==== Information provided

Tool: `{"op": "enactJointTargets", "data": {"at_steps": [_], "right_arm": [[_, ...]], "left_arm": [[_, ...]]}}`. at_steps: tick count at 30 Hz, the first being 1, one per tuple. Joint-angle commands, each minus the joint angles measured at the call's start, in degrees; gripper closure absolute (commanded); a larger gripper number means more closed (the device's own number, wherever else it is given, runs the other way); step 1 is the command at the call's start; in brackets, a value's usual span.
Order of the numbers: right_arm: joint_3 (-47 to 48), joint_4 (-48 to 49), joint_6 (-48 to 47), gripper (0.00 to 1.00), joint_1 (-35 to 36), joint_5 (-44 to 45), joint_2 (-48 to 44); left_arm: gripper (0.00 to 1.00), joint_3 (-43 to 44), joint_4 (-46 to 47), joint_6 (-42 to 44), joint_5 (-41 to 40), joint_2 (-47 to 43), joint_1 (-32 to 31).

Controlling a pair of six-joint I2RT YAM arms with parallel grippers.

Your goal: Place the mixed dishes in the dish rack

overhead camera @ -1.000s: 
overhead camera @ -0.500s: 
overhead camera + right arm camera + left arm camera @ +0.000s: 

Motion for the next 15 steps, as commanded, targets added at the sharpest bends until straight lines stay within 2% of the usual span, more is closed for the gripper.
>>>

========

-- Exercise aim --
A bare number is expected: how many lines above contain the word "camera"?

-- Solution --
3